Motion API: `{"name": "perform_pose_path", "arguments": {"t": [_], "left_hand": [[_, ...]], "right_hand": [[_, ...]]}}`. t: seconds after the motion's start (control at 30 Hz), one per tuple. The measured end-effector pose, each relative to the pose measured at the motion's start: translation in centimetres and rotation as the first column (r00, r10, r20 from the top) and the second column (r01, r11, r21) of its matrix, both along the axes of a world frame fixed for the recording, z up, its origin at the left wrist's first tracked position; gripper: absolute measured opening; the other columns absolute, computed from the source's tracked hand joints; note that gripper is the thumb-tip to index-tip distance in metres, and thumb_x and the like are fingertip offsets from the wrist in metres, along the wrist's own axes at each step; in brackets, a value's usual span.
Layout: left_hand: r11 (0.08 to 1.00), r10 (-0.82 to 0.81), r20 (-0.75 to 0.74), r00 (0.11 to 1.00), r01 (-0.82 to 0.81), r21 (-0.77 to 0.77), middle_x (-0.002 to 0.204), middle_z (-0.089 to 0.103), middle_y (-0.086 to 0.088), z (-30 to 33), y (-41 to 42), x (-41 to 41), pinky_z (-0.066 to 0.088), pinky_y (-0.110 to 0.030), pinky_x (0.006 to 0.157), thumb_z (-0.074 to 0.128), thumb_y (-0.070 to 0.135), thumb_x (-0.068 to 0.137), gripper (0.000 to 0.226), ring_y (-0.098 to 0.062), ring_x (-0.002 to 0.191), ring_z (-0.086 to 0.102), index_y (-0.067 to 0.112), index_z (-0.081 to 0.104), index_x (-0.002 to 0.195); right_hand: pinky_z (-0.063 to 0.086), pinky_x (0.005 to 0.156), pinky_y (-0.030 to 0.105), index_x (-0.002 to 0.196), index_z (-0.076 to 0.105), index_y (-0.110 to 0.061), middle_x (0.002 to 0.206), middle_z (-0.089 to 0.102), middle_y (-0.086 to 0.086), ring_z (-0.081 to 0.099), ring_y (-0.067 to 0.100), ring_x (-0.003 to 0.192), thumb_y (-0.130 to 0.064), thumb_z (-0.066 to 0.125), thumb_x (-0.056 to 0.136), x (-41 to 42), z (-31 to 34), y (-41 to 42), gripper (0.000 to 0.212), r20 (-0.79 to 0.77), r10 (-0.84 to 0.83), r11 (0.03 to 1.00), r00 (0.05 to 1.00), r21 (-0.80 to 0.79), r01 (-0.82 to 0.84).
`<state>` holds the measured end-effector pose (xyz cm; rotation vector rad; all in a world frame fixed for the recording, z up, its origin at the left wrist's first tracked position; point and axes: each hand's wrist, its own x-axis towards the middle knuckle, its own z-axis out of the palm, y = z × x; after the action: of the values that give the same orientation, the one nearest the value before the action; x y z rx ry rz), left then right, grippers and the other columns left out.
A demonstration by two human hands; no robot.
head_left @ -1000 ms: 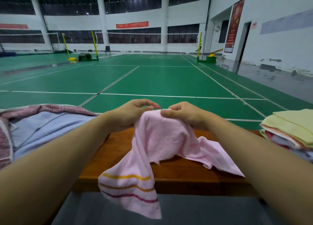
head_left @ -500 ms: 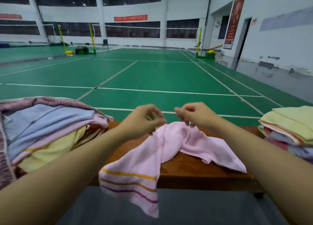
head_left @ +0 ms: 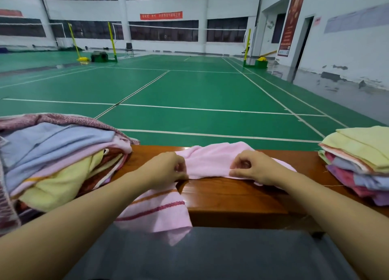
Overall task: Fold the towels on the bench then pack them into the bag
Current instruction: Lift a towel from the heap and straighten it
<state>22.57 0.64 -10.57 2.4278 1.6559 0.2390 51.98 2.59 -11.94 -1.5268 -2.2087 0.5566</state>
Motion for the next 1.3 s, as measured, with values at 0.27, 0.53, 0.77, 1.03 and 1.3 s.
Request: {"name": "perform_pose_path", "arguments": {"t": [0.27, 0.53, 0.77, 1.03, 1.3], "left_hand": [[0.993, 0.11, 0.421, 0.9, -0.079, -0.091, 0.081, 0.057, -0.011, 3.6, 1.7, -0.7, 0.042, -0.033, 0.071, 0.048, 0.035, 0.106, 0.046, -0.019, 0.073, 0.048, -0.009, 0.063, 0.101], [0.995, 0.095, 0.801, 0.591, -0.048, -0.082, 0.073, 0.058, -0.007, 7.9, 2.6, -0.1, 0.046, -0.033, 0.067, 0.055, 0.017, 0.104, 0.01, -0.018, 0.066, 0.05, 0.018, 0.061, 0.096], [0.953, 0.202, 0.797, 0.57, 0.072, -0.293, 0.091, 0.075, -0.005, 12.5, 0.4, -0.2, 0.057, -0.025, 0.064, 0.062, 0.04, 0.098, 0.029, -0.016, 0.074, 0.07, 0.013, 0.071, 0.107], [0.937, 0.171, 0.534, 0.828, 0.03, -0.348, 0.099, 0.077, -0.018, 12.3, -0.4, -5.8, 0.059, -0.046, 0.09, 0.08, 0.063, 0.072, 0.065, -0.029, 0.088, 0.073, 0.002, 0.078, 0.095], [0.972, 0.222, 0.412, 0.884, -0.233, -0.023, 0.069, 0.067, -0.008, 12.3, 2.0, -7.5, 0.043, -0.031, 0.059, 0.067, 0.072, 0.073, 0.067, -0.019, 0.059, 0.056, 0.006, 0.07, 0.08]], "right_hand": [[0.043, 0.066, 0.029, 0.097, 0.066, -0.019, 0.078, 0.063, -0.002, 0.051, 0.011, 0.065, -0.039, 0.059, 0.1, -0.3, 2.4, 0.3, 0.021, -0.26, -0.014, 0.999, 0.966, 0.026, 0.022], [0.041, 0.064, 0.016, 0.094, 0.069, -0.021, 0.076, 0.067, -0.006, 0.056, -0.002, 0.063, -0.055, 0.07, 0.084, -1.3, 7.0, -0.7, 0.036, -0.286, 0.066, 0.998, 0.956, 0.032, -0.059], [0.027, 0.053, 0.03, 0.066, 0.056, -0.016, 0.063, 0.044, 0.003, 0.039, 0.014, 0.057, -0.057, 0.079, 0.074, 0.3, 10.7, -0.6, 0.048, -0.391, 0.037, 0.999, 0.92, -0.012, -0.046], [0.051, 0.063, 0.032, 0.081, 0.074, -0.009, 0.077, 0.069, 0.011, 0.064, 0.023, 0.065, -0.067, 0.088, 0.054, 5.1, 12.3, -1.0, 0.065, -0.42, -0.146, 0.968, 0.896, -0.247, 0.042], [0.045, 0.067, 0.029, 0.079, 0.075, -0.025, 0.079, 0.07, -0.008, 0.063, 0.014, 0.077, -0.051, 0.065, 0.093, 6.6, 12.2, 1.0, 0.031, 0.005, -0.218, 0.972, 0.976, 0.096, 0.216]]}}
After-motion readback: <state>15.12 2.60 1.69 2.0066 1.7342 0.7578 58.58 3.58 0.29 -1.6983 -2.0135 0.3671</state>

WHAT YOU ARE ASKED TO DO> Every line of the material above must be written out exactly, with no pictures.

EXERCISE RESULT>
Motion API: `{"name": "perform_pose_path", "arguments": {"t": [_], "left_hand": [[_, ...]], "right_hand": [[_, ...]]}}`. t: seconds after the motion's start (control at 30 Hz), one per tuple. The measured end-effector pose, each relative to the pose measured at the motion's start: translation in centimetres and rotation as the first column (r00, r10, r20 from the top) and the second column (r01, r11, r21) of its matrix, both along the axes of a world frame fixed for the recording, z up, its origin at the left wrist's first tracked position; gripper: absolute measured opening; the other columns absolute, computed from the source's tracked hand joints; note that gripper is the thumb-tip to index-tip distance in metres, and thumb_x and the like are fingertip offsets from the wrist in metres, along the wrist's own axes at each step; in brackets, a value's usual span.
Layout: left_hand: r11 (0.08 to 1.00), r10 (-0.82 to 0.81), r20 (-0.75 to 0.74), r00 (0.11 to 1.00), r01 (-0.82 to 0.81), r21 (-0.77 to 0.77), middle_x (-0.002 to 0.204), middle_z (-0.089 to 0.103), middle_y (-0.086 to 0.088), z (-30 to 33), y (-41 to 42), x (-41 to 41), pinky_z (-0.066 to 0.088), pinky_y (-0.110 to 0.030), pinky_x (0.006 to 0.157), thumb_z (-0.074 to 0.128), thumb_y (-0.070 to 0.135), thumb_x (-0.068 to 0.137), gripper (0.000 to 0.226), ring_y (-0.098 to 0.062), ring_x (-0.002 to 0.191), ring_z (-0.086 to 0.102), index_y (-0.067 to 0.112), index_z (-0.081 to 0.104), index_x (-0.002 to 0.195); right_hand: pinky_z (-0.063 to 0.086), pinky_x (0.005 to 0.156), pinky_y (-0.030 to 0.105), index_x (-0.002 to 0.196), index_z (-0.076 to 0.105), index_y (-0.110 to 0.061), middle_x (0.002 to 0.206), middle_z (-0.089 to 0.102), middle_y (-0.086 to 0.086), ring_z (-0.081 to 0.099), ring_y (-0.067 to 0.100), ring_x (-0.003 to 0.192), thumb_y (-0.130 to 0.064), thumb_z (-0.066 to 0.125), thumb_x (-0.056 to 0.136), x (-41 to 42), z (-31 to 34), y (-41 to 42), gripper (0.000 to 0.212), r20 (-0.79 to 0.77), r10 (-0.84 to 0.83), r11 (0.03 to 1.00), r00 (0.05 to 1.00), r21 (-0.80 to 0.79), r01 (-0.82 to 0.84).
`<state>` holds the measured end-effector pose (xyz cm; rotation vector rad; all in a world frame fixed for the recording, z up, its origin at the left wrist's first tracked position; point and axes: each hand's wrist, its own x-axis towards the middle knuckle, its own z-axis out of the palm, y = z × x; after the action: of the values that give the same orientation, the one nearest the value before the action; x y z rx ry rz), left then right, grippers and the other columns left out.
A demonstration by two human hands; no robot.
head_left @ -1000 ms: 
head_left @ -500 ms: 
head_left @ +0 ms: 
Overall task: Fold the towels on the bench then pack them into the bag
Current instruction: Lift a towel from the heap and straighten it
<state>22.57 0.64 -10.57 2.4278 1.6559 0.2390 51.98 2.59 -11.94 -1.5268 -2.2087 0.5566</state>
Motion for the next 1.3 s, as measured, with values at 0.27, 0.53, 0.77, 1.03 and 1.3 s.
Request: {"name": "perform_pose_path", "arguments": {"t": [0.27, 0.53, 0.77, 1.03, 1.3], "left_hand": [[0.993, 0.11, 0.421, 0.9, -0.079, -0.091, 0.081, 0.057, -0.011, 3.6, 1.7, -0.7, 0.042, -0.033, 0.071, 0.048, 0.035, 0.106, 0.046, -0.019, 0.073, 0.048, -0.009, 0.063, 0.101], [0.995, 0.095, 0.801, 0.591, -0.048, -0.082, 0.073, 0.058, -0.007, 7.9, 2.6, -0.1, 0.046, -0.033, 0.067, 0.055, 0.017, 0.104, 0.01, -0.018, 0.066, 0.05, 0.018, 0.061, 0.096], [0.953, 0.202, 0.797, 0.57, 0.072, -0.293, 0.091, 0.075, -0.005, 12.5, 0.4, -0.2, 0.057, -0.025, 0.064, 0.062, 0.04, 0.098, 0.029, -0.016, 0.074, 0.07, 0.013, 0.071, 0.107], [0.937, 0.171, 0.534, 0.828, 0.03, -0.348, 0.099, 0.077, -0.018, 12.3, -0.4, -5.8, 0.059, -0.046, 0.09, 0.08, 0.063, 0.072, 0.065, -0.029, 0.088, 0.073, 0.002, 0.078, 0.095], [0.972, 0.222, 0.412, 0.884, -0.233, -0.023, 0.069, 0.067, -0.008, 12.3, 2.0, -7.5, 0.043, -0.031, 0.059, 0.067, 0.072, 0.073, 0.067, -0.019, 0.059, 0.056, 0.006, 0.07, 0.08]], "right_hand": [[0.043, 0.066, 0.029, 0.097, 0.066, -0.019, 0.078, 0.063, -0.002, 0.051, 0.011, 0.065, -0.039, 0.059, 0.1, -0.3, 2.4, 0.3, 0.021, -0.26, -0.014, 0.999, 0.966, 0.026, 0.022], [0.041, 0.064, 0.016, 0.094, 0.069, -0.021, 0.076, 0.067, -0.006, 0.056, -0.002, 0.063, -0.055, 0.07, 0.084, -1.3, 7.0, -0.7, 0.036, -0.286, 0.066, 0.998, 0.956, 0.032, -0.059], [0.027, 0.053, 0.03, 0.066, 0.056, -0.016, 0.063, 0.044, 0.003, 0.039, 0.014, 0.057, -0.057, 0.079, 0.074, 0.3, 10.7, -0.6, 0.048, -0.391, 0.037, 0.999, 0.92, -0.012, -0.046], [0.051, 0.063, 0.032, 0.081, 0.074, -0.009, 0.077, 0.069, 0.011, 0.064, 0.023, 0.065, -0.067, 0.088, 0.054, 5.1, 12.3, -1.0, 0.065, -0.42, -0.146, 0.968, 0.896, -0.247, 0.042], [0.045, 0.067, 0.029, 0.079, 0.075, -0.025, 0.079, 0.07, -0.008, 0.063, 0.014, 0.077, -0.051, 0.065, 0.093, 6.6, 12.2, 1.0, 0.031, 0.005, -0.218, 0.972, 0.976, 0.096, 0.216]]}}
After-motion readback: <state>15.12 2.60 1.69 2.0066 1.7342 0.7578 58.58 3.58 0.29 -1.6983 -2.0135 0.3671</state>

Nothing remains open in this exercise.